# Your objective
Could you print only the lines from the one containing "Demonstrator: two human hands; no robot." through the end of the listing below, unchanged?
>>>>
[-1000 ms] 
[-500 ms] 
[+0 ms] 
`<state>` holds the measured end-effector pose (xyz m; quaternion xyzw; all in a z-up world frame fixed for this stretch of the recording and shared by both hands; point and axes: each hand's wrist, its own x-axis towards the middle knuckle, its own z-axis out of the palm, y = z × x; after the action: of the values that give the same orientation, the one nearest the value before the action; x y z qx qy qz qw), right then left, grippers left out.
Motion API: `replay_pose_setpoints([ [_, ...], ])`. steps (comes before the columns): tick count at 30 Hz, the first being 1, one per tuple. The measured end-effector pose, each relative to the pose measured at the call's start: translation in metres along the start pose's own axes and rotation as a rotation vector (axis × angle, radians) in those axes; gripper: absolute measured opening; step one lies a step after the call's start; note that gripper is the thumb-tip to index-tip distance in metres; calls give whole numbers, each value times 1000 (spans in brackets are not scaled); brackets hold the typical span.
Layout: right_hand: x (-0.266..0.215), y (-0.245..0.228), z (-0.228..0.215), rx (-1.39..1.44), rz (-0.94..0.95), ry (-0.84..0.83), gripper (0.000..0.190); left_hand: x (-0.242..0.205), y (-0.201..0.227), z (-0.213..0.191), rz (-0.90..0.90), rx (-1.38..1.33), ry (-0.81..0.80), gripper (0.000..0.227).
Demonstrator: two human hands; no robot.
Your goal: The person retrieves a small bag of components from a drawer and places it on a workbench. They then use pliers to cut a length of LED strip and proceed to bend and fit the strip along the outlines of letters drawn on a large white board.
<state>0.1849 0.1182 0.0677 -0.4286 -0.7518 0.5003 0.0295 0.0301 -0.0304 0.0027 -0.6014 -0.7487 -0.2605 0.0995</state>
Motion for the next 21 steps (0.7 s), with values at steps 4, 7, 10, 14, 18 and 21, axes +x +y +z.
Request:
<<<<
# Finished exercise
Demonstrator: two human hands; no robot.
Your goal: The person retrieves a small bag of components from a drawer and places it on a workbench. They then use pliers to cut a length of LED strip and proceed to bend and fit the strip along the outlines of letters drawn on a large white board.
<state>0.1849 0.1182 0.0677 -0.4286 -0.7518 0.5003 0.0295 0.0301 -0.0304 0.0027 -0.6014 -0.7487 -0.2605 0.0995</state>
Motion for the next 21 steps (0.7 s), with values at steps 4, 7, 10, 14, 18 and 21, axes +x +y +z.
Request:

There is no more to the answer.